Marking the holding piece with a protractor allows rotation and reversal of the piece with an amount of precision adequate for handmade craftwork.

This means that the conventional one hole design can be vastly expanded: three hole shamrock shape, four hole cross shape, other shapes only limited by your imagination: here is the design for a spiral, for example. If you leave the surface flat, it could be overlapping rings or lattice work instead of holes. Unfortunately, though, the lathe only makes round things.:D

To save you the bother, if you want to try, for a 60mm pendant in an 80mm holding piece in 110mm internal diameter jaws, the measurements anticlockwise are:
Ø hole height spacer rotation
(mm) (mm) (approx degrees)
20 30 0
16 26 90
12 22 150
10 20 195
8 18 235
6 16 270
4 14 290
3 13 310

Of course, if you want to be really creative, start carving! :U

NeilS
19th September 2009, 12:38 PM
Frank - thanks for the tutorial on your offset method. Logical, now that we can see it...:U

Happy amateur
20th September 2009, 05:38 AM
Frank

Yes would agree that your way of turning the blank is excellent if a mark in the centre is to be avoided.also the method of getting the offset is excellent provided that the blanks are all the same size.

With the modified jaws the blank size is not critical and as I said before if you wanted to make a set. a pendant and matching earrings then different sizes would be required.

I do think your varying the size of the holes in a spiral is good and if filled with a colour, silver or brass would be nice. I will give it a try when I get time.

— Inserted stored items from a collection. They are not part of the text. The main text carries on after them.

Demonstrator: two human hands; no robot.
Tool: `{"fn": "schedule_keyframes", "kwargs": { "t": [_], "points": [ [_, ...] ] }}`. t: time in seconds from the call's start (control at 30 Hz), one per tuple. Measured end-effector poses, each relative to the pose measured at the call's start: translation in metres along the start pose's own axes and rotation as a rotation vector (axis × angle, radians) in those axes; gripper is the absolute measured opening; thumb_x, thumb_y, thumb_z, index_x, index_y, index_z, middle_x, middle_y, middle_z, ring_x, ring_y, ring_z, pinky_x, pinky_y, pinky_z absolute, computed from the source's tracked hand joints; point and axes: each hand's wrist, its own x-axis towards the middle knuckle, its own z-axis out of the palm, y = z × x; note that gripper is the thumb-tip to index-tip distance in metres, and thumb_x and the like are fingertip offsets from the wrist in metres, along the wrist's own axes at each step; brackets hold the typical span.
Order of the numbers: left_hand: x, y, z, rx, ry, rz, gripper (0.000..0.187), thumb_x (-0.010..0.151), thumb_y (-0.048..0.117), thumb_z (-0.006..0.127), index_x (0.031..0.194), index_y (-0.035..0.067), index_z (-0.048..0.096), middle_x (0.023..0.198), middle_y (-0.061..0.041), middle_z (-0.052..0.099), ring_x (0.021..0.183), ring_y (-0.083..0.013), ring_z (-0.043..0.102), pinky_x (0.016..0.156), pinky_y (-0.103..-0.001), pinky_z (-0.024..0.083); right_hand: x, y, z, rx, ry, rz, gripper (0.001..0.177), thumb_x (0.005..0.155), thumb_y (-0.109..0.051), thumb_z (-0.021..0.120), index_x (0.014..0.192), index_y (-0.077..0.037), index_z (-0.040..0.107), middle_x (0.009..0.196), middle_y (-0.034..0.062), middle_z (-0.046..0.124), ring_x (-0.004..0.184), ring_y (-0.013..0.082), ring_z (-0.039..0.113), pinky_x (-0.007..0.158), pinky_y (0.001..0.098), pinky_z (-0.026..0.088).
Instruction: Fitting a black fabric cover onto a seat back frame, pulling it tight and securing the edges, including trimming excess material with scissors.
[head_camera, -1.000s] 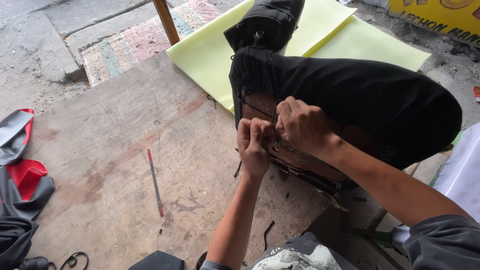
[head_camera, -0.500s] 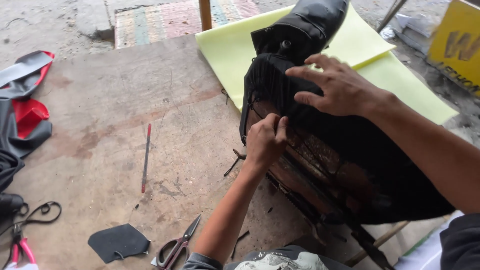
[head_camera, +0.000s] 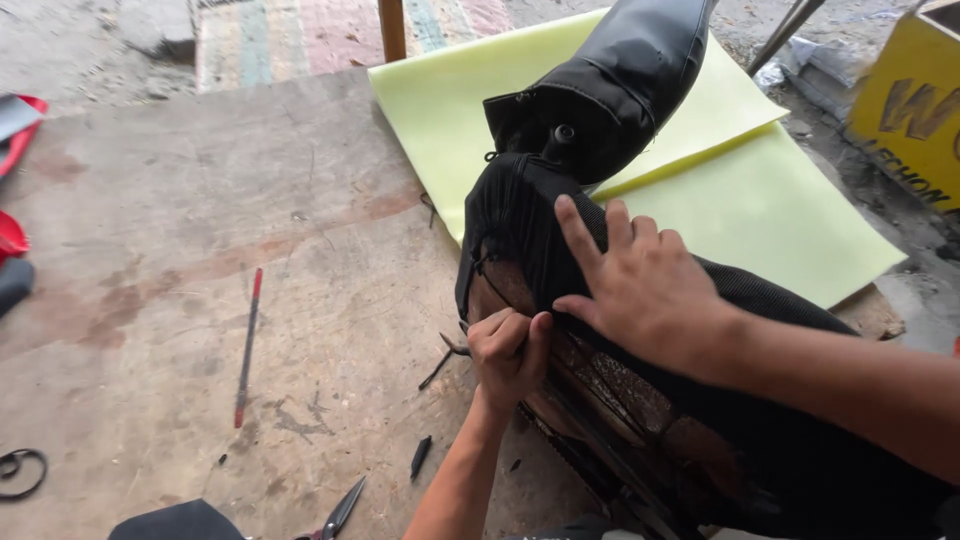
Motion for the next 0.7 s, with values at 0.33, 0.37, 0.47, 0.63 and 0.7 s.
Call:
{"fn": "schedule_keyframes", "kwargs": {
  "t": [0.33,0.37,0.47,0.63,0.7],
  "points": [
    [-0.015,-0.017,-0.019,0.348,-0.046,0.078,0.038,0.107,0.023,0.051,0.072,0.010,0.047,0.063,-0.006,0.043,0.049,-0.0251,0.040,0.045,-0.039,0.030,-0.023,-0.044,0.034,-0.141,0.385,-0.436,0.066,0.101,-0.028,0.031,0.160,0.004,0.033,0.172,0.0230,0.025,0.161,0.0429,0.018,0.129,0.0680,0.013],
    [-0.016,-0.020,-0.018,0.339,-0.048,0.079,0.038,0.107,0.023,0.051,0.072,0.010,0.047,0.063,-0.006,0.043,0.049,-0.0251,0.040,0.045,-0.039,0.030,-0.022,-0.044,0.034,-0.145,0.380,-0.429,0.066,0.101,-0.028,0.031,0.160,0.004,0.033,0.172,0.0230,0.025,0.161,0.0429,0.018,0.129,0.0680,0.013],
    [-0.020,-0.027,-0.018,0.370,-0.034,0.047,0.043,0.107,0.024,0.052,0.067,0.011,0.044,0.059,-0.004,0.042,0.045,-0.0213,0.038,0.041,-0.036,0.029,-0.020,-0.045,0.035,-0.111,0.359,-0.457,0.068,0.099,-0.027,0.032,0.160,0.003,0.032,0.173,0.0230,0.023,0.162,0.0423,0.015,0.131,0.0643,0.009],
    [-0.018,-0.041,-0.017,0.146,-0.045,0.036,0.042,0.103,0.019,0.051,0.064,0.009,0.040,0.059,-0.007,0.038,0.047,-0.0230,0.034,0.045,-0.038,0.026,-0.023,-0.035,0.037,-0.098,0.304,-0.602,0.072,0.092,-0.026,0.030,0.158,0.002,0.033,0.171,0.0276,0.024,0.160,0.0489,0.019,0.132,0.0619,0.011],
    [-0.019,-0.043,-0.018,0.166,-0.063,0.039,0.042,0.103,0.022,0.050,0.064,0.009,0.042,0.059,-0.008,0.039,0.047,-0.0242,0.036,0.046,-0.039,0.027,-0.025,-0.029,0.047,-0.032,0.344,-0.649,0.067,0.096,-0.025,0.029,0.157,0.004,0.037,0.169,0.0270,0.030,0.160,0.0459,0.023,0.133,0.0586,0.012]
  ]
}}
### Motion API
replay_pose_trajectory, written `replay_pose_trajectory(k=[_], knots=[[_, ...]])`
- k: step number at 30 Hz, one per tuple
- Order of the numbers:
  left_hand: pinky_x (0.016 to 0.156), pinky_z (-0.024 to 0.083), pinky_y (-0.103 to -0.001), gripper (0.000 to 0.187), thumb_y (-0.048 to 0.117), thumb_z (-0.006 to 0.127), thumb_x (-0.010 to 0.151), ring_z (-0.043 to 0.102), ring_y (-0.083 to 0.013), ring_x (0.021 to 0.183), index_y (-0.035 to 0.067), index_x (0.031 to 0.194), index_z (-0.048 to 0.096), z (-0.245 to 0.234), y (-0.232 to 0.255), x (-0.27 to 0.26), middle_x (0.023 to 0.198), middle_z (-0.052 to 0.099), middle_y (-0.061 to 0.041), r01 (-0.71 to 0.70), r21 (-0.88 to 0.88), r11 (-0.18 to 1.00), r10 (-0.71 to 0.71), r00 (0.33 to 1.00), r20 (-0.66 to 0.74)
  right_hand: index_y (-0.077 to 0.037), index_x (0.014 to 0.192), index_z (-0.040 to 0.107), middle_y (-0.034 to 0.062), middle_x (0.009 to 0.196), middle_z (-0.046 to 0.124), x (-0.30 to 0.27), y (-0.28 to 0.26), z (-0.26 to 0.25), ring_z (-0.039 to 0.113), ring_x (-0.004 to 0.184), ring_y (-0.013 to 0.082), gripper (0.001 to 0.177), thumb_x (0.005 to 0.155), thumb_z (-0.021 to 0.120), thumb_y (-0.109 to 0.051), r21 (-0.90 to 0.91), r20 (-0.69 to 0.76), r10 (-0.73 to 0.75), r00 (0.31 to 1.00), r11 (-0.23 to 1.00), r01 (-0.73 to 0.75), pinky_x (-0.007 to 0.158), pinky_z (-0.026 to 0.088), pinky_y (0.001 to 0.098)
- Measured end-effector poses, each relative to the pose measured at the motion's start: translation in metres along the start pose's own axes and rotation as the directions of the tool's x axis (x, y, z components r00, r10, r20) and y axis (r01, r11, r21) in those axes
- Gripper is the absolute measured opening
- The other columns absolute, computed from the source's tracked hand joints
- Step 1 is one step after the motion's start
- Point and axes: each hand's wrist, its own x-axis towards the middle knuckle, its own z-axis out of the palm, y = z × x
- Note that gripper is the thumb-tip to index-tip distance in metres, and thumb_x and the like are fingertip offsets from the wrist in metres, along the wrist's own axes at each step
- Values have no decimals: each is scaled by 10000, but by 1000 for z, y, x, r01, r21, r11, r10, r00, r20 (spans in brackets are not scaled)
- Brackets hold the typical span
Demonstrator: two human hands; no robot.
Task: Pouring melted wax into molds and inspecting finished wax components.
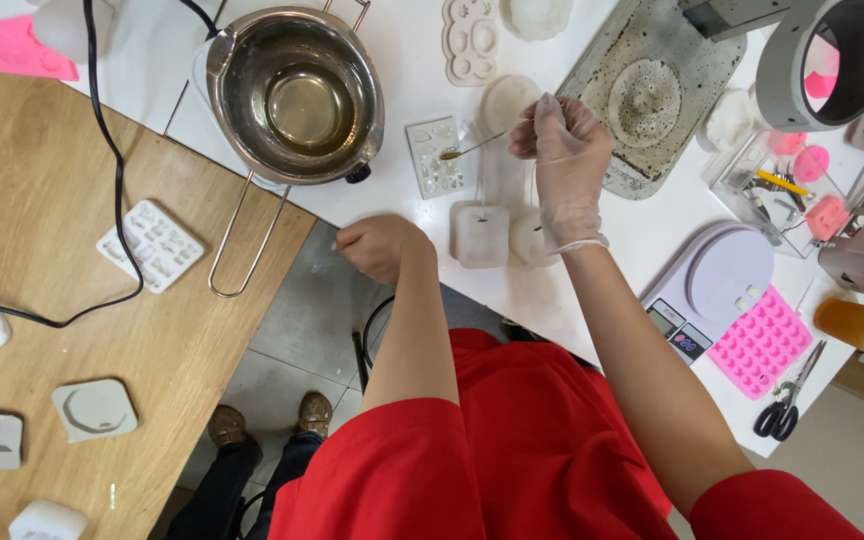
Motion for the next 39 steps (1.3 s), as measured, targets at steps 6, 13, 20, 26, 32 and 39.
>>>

As with most woodturning what works for the turner is the correct way if it is a safe way.

Fred

Frank&Earnest
20th September 2009, 12:37 PM
Sorry for not making it clear Fred, the idea behind this method is that any piece is unique, but you can make it whatever size you want. You can make more than one of the same size and keep the same recess in the holding piece of wood, but when you change the size you have to modify the recess. If it is just a bit larger you just make the recess larger, if it is smaller you flatten again the piece (as you can see in my example it protrudes quite a bit from the jaws, not only for ease of working but also to provide for more than one use) and make a smaller recess. It takes only seconds anyway, once you have the base measurement you can stop the lathe and check the fit a couple of times. That's why I called it a sacrificial piece of wood and not a jig, hope I have not been confusing. If it is more convenient for large runs you can have a few holding pieces with different size recesses, but if you are happy with just a couple of sizes and you are already set up for them that's obviously the best way for you.